Moreover, each key concept contained in the abovementioned Frameworks, may have been a topic
of study in other guidelines, such as the “Computer Security Incident Handling Guide” (NIST, guide,
2012), to be considered as a deepening of the Core activity labeled as “Respond” in the Cybersecurity
Framework.
With specific reference to the actions that must be performed during/after a cyber-attack, further
research documents have been produced for better identifying skills, organization and collaboration of
the teams involved in managing security incidents (Computer Security Incident Response Teams) or
for improving their response efficiency (Ruefle et al., 2014; Steinke et al., 2015).
None of the above documents, regardless of their depth level, helps in outlining what should be the
security measures to implement, from a purely practical point of view.
We believe that the guidelines for the prevention, management and reaction to a cybersecurity
incident, with a strong practical orientation (to be understood as the technological arrangements to
implement), should have two main targets.
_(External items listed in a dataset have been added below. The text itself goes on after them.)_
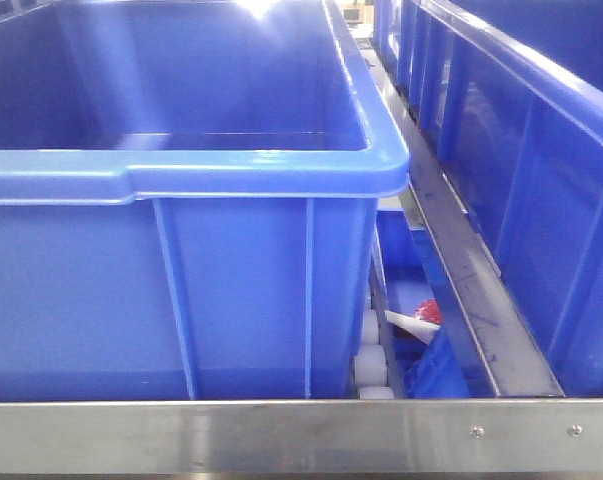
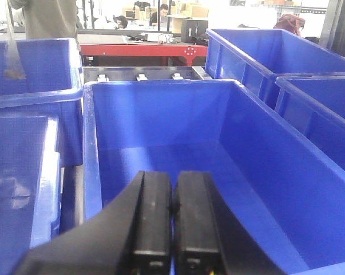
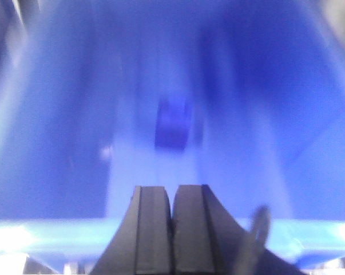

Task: Pick and sort blue part to right shelf
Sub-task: 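Lower the right gripper's bottle into the blue bin and open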

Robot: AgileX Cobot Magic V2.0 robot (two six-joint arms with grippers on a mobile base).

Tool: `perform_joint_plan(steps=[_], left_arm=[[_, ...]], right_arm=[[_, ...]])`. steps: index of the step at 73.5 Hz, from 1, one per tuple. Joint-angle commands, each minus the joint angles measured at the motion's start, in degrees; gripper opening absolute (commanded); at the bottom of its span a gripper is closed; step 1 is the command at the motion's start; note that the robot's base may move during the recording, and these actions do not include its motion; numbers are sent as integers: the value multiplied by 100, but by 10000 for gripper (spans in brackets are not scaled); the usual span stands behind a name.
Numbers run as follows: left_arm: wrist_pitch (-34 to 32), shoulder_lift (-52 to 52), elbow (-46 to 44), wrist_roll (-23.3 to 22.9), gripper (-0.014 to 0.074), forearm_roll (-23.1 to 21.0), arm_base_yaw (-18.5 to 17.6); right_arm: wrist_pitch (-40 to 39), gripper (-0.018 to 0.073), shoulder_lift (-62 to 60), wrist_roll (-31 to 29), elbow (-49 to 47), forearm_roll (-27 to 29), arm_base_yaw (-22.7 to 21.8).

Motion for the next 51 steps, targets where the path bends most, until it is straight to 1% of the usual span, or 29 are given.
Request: perform_joint_plan(steps=[1, 6, 22, 27, 51], left_arm=[[-461, 73, -138, 2, 129, 52, -43], [-461, 73, -138, 2, 129, 52, -43], [-452, 85, -138, 2, 129, 52, -43], [-465, 85, -138, 2, 129, 52, -43], [-465, 85, -138, 2, 129, 52, -43]], right_arm=[[-516, 57, -800, -45, 23, -6, -6], [-623, 57, -1357, -45, 61, -6, -6], [-1172, 57, -756, -45, 10, 2, -6], [-1162, 57, -737, -39, 10, 100, -6], [-1162, 57, -737, -39, 10, 100, -6]])
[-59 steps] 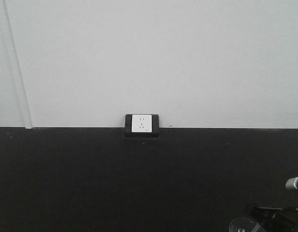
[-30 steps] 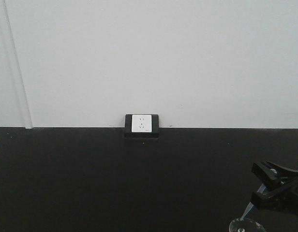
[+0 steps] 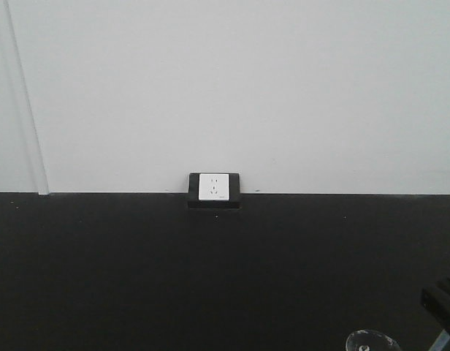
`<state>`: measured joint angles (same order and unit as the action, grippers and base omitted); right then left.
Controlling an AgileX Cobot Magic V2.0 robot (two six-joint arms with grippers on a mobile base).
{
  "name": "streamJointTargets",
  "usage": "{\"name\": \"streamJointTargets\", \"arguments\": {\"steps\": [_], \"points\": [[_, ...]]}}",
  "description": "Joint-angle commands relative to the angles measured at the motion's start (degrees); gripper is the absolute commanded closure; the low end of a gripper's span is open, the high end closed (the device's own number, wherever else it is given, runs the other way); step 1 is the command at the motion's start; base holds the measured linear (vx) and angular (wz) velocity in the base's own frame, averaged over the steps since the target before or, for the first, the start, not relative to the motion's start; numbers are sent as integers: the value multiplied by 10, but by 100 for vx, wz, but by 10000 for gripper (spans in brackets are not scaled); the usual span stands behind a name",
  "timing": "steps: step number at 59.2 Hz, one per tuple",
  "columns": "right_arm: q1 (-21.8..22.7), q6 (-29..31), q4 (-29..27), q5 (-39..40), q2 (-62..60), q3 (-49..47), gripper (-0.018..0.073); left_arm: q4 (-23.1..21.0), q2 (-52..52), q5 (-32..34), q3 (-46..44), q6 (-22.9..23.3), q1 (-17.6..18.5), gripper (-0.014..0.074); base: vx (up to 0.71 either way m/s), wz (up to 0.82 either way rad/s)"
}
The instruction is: Grab transparent chemical and place on left bench
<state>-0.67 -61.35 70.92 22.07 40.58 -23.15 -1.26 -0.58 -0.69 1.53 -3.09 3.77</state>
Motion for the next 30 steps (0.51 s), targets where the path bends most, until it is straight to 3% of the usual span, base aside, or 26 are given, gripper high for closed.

On the one hand, they should represent a valuable tool for
inflecting the concepts contained within the frameworks developed so far, and on the other hand, they
should be able to spread awareness and greater technical knowledge regarding the burden to bear for
deploying a specific IT service.
For example, the adoption of https certificates whose trustworthiness is always verifiable, could help
many organizations to significantly reduce the attack surface and to protect them from attack techniques
(e.g., Man In The Middle) which, although easy to find on the black market, are not yet easily countered.
In the next section, we will describe a framework for limiting the effects of cyber attacks (incident
response) in the time, space and data domains.
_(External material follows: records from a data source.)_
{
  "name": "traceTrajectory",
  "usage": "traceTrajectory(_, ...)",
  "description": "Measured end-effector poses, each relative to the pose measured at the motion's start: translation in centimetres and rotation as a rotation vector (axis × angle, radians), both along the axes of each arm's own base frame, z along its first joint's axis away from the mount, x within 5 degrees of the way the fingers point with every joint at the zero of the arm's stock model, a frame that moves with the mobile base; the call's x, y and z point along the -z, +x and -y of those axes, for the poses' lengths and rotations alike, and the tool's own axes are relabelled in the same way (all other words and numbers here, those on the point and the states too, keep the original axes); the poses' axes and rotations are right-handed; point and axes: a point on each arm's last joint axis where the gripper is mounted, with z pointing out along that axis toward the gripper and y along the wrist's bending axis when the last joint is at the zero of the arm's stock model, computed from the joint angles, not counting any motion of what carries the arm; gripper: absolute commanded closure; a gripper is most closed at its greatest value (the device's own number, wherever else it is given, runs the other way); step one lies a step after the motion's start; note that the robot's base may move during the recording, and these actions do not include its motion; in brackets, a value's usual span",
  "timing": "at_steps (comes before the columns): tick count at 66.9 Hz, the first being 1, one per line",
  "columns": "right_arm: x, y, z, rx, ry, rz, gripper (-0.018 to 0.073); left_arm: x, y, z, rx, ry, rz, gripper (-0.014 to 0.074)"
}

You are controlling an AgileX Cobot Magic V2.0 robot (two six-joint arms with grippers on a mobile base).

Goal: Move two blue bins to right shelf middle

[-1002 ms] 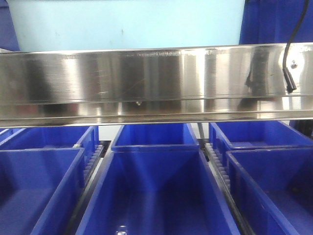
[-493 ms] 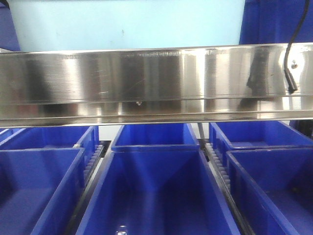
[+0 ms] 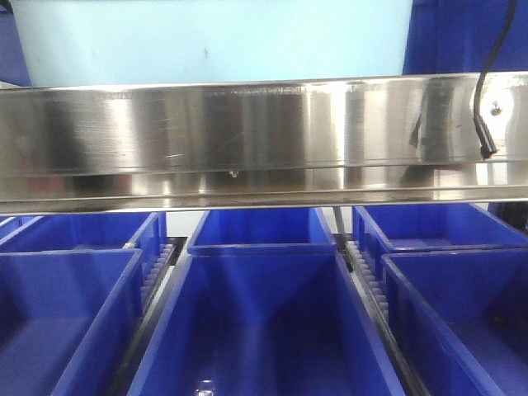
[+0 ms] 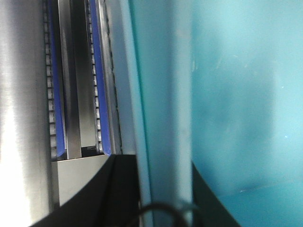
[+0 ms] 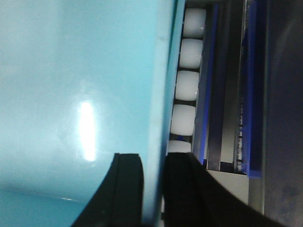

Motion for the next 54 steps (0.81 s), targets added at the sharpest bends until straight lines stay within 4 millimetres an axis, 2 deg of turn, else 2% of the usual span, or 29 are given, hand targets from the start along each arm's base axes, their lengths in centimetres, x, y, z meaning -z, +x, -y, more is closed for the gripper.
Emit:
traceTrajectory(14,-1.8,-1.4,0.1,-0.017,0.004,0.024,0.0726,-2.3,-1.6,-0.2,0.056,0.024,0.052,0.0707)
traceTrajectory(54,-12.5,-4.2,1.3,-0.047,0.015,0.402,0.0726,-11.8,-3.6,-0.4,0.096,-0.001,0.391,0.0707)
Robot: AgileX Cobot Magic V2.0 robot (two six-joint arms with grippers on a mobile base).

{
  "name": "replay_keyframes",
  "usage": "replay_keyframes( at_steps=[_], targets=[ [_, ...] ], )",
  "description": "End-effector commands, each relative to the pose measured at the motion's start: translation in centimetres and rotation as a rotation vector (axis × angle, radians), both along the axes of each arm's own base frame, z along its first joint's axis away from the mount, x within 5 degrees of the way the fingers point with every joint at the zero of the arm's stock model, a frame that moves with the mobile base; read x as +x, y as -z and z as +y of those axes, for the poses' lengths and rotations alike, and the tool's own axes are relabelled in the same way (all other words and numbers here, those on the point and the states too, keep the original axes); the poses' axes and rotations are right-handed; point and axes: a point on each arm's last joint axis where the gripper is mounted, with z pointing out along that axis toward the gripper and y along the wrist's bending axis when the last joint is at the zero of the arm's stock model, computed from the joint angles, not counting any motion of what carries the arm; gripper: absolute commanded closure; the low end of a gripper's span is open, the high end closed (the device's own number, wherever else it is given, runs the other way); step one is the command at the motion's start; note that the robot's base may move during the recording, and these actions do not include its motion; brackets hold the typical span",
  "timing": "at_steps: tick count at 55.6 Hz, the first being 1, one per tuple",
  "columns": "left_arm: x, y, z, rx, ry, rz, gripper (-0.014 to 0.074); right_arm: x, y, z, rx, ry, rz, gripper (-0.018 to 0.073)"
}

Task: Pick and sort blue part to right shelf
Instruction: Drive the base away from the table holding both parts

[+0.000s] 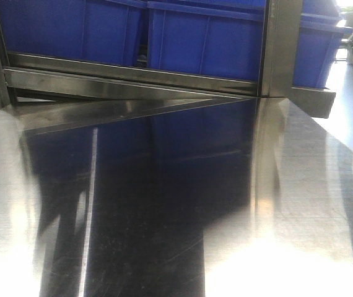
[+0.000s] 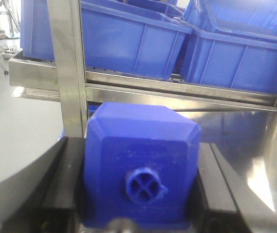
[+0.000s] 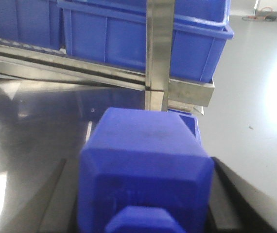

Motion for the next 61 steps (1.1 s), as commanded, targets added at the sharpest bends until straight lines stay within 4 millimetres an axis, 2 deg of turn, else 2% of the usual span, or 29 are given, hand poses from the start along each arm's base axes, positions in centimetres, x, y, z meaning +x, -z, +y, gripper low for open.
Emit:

4 A practical framework for incident handling
In the abovementioned scenario, the well-known paradigm where “the attacker is getting stronger”
(Brady et al., 1999), or, alternatively, the attacker has thermodynamics on his side, results to be
reinforced and, without proper and very challenging strategies, the phenomenon is expected to grow
and hardly there will be a turnaround. Starting from the characterization of the threat, in terms of
organization, objectives, operating procedures and action times, we can assert that it is possible to
identify common elements, even if it may originate from heterogeneous subjects, with significantly
different resources and capabilities.
The group that materially performs a coordinated attack has usually a lean structure and counts a
number of people that can vary from a few units to a few tens. The command chain is short, the skills
and the tactical objectives are clear and quite common (unlike those strategic): DoS, defacement, data
exfiltration, etc. The actions are carried out in subsequent stages, or parallel when possible, by highly
specialized working groups (e.g., system analysts, database experts, network experts, crackers, etc.),
with a previously scheduled timing and through very “easy-to-find” tools (usually on the black market).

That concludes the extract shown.